● **Description of the task**: Where the records below have a line with "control", that line is to be copied.

● **Information supplied**:
▬▬▬▬▬▬▬▬▬▬
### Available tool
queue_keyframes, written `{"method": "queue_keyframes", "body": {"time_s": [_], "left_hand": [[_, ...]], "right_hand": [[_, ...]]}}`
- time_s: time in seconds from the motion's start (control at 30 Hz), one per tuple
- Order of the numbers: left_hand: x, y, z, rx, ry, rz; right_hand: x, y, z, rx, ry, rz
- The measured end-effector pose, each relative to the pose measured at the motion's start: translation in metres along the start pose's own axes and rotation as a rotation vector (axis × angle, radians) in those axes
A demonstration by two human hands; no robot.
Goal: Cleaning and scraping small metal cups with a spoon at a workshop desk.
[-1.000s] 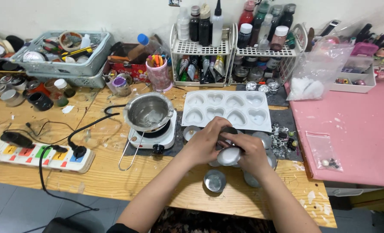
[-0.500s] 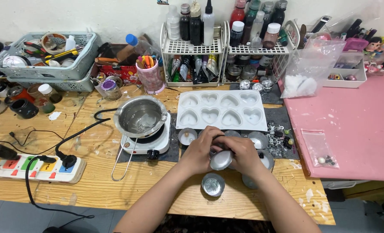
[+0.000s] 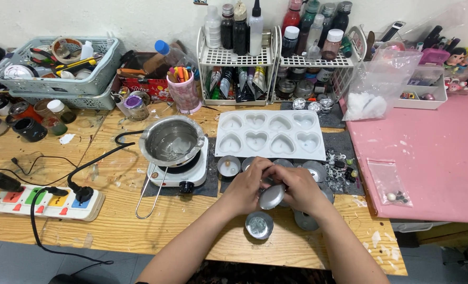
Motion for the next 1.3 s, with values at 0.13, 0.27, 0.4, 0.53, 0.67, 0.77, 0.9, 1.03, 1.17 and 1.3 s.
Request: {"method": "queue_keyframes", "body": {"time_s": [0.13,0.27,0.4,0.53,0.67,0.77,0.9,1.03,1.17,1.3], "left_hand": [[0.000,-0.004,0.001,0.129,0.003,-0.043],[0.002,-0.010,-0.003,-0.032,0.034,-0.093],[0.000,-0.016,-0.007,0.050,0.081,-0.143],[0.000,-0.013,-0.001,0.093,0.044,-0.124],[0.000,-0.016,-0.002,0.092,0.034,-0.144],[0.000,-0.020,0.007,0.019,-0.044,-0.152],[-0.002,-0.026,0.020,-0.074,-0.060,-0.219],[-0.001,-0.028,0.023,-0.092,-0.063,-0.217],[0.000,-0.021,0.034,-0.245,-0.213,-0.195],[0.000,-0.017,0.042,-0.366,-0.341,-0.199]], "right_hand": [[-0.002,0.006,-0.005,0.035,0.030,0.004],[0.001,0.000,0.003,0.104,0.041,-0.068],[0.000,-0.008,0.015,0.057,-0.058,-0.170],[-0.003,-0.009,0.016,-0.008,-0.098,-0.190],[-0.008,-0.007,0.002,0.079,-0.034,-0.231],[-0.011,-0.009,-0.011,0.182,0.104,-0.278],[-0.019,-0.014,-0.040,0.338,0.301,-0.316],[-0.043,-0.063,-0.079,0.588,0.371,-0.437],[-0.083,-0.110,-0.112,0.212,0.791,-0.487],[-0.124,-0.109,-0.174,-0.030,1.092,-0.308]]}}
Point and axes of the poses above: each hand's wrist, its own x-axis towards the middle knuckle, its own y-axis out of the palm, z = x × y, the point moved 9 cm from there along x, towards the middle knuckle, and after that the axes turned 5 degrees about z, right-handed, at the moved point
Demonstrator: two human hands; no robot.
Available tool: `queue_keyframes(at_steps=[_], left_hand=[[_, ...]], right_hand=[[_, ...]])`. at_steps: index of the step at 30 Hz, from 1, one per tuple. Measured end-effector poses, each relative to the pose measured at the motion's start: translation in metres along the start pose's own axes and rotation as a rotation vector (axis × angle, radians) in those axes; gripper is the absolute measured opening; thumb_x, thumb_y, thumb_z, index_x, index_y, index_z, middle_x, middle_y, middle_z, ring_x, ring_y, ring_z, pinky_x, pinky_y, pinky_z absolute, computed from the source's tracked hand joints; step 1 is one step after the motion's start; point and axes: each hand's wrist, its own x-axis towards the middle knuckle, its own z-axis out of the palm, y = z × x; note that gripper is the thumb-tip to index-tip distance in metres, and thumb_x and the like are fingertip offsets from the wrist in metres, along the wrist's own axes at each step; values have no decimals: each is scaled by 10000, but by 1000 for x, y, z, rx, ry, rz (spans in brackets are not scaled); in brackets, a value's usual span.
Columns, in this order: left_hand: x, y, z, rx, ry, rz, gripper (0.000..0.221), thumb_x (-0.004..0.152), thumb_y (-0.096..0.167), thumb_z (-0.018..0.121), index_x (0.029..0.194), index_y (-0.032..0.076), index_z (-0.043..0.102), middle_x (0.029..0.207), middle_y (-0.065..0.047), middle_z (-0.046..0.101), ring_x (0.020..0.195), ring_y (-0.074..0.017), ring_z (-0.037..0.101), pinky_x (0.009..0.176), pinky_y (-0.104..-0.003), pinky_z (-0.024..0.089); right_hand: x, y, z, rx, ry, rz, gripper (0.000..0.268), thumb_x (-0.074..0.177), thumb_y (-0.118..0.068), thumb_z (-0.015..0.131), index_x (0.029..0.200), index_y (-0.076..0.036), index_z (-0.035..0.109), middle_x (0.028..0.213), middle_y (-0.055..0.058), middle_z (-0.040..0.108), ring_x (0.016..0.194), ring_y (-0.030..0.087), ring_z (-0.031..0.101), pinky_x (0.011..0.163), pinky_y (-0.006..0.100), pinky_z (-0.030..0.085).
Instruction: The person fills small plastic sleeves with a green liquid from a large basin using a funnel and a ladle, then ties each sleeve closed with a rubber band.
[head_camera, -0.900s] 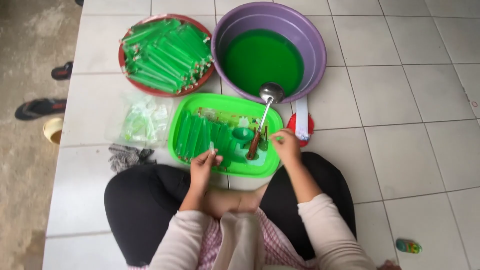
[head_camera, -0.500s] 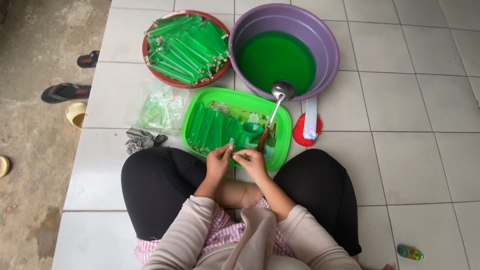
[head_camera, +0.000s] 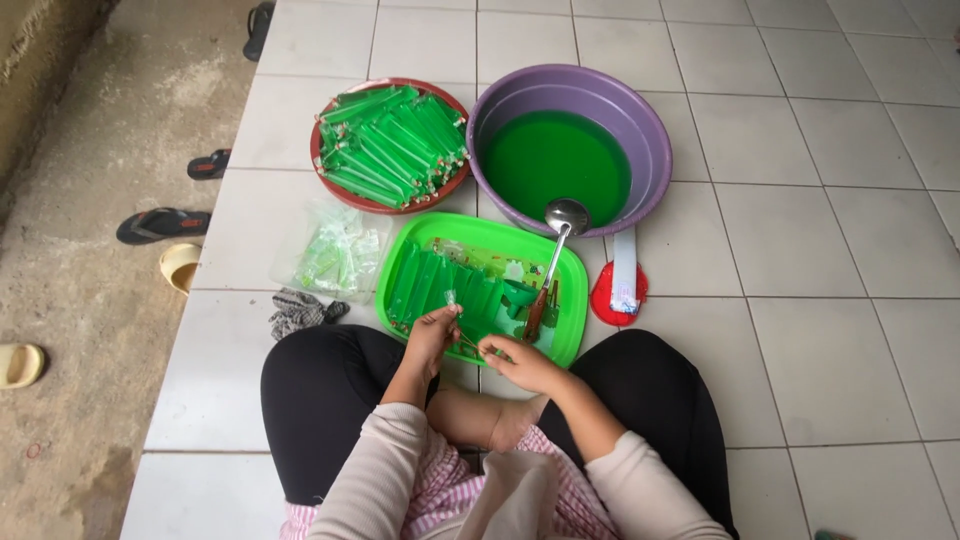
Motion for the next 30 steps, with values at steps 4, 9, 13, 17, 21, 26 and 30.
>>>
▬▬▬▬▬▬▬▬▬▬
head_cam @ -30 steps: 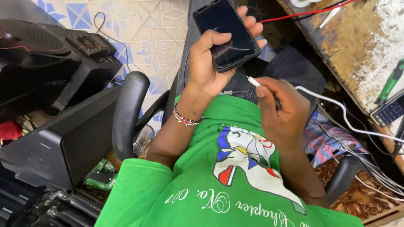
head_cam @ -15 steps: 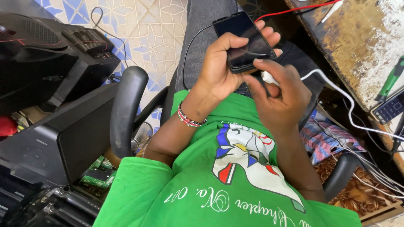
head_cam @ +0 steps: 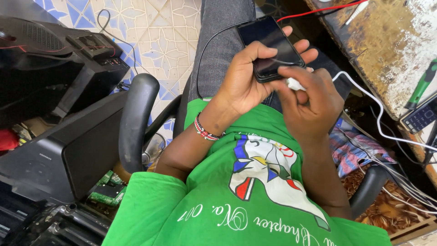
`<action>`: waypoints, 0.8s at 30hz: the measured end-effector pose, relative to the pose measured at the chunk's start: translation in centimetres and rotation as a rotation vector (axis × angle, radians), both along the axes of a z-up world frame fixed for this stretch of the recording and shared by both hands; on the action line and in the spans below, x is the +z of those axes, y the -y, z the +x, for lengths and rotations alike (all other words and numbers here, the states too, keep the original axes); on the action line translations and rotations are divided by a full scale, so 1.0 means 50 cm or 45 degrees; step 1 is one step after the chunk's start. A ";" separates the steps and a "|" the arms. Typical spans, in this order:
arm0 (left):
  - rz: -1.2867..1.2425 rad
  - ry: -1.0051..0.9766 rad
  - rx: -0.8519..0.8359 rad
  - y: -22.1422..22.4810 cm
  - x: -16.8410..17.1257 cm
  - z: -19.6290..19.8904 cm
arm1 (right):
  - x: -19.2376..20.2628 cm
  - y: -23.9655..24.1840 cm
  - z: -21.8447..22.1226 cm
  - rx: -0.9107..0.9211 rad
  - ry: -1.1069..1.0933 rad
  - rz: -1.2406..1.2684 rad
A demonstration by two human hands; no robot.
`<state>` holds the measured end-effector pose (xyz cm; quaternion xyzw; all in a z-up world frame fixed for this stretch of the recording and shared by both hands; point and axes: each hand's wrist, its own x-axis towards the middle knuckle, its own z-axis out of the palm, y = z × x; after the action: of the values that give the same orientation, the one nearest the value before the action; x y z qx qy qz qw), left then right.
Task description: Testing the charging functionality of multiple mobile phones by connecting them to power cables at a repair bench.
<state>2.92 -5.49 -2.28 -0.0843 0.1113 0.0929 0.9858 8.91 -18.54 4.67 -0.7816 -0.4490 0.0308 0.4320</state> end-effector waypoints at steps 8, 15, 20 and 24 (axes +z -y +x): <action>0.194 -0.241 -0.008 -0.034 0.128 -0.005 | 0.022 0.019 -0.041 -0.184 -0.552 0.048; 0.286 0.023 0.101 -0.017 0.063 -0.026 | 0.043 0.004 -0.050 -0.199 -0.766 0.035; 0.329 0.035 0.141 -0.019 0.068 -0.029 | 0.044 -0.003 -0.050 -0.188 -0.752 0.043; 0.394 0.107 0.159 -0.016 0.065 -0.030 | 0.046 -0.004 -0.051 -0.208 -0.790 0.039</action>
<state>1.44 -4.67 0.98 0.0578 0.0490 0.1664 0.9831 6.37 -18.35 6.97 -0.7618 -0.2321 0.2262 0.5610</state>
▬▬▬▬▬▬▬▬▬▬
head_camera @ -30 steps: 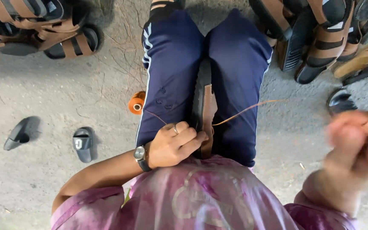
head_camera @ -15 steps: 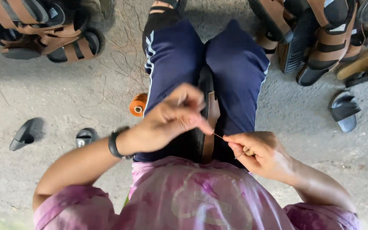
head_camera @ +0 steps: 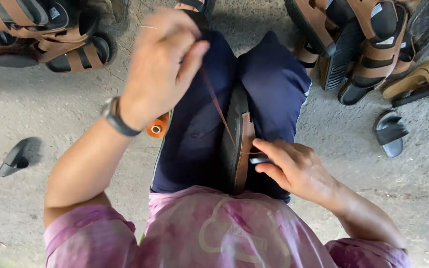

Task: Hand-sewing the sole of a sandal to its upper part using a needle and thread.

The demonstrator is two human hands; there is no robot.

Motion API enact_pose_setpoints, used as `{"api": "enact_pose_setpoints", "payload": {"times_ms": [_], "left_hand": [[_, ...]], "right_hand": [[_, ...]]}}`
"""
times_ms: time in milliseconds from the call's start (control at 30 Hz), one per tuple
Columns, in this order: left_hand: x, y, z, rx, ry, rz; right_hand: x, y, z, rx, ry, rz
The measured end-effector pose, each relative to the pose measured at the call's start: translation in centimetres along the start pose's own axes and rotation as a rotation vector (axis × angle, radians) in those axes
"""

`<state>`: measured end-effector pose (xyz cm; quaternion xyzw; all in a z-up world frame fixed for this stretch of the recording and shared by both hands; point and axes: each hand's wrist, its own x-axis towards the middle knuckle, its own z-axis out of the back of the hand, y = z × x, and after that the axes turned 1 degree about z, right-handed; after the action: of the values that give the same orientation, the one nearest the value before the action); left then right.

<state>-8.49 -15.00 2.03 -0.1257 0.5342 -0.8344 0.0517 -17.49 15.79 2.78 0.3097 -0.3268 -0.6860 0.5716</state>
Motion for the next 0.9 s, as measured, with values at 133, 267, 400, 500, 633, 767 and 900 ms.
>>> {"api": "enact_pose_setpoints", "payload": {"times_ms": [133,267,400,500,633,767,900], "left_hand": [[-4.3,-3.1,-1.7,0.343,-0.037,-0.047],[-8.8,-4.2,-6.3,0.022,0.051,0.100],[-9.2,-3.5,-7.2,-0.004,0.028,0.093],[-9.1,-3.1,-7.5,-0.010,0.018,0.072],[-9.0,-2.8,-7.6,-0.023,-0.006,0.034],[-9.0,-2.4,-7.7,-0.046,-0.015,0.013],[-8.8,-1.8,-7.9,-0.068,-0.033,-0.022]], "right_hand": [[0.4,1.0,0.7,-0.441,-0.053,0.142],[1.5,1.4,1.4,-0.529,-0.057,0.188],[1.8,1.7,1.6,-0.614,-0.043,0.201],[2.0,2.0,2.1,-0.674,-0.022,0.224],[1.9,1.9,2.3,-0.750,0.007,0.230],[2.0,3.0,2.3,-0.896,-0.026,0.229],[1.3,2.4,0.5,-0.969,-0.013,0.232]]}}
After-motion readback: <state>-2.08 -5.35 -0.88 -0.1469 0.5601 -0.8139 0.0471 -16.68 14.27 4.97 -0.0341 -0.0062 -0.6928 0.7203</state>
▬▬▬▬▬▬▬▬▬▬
● **Written answer**:
- time_s: time in seconds from the motion's start (control at 30 Hz), one per tuple
times_ms: time in milliseconds from the call's start (control at 30 Hz), one per tuple

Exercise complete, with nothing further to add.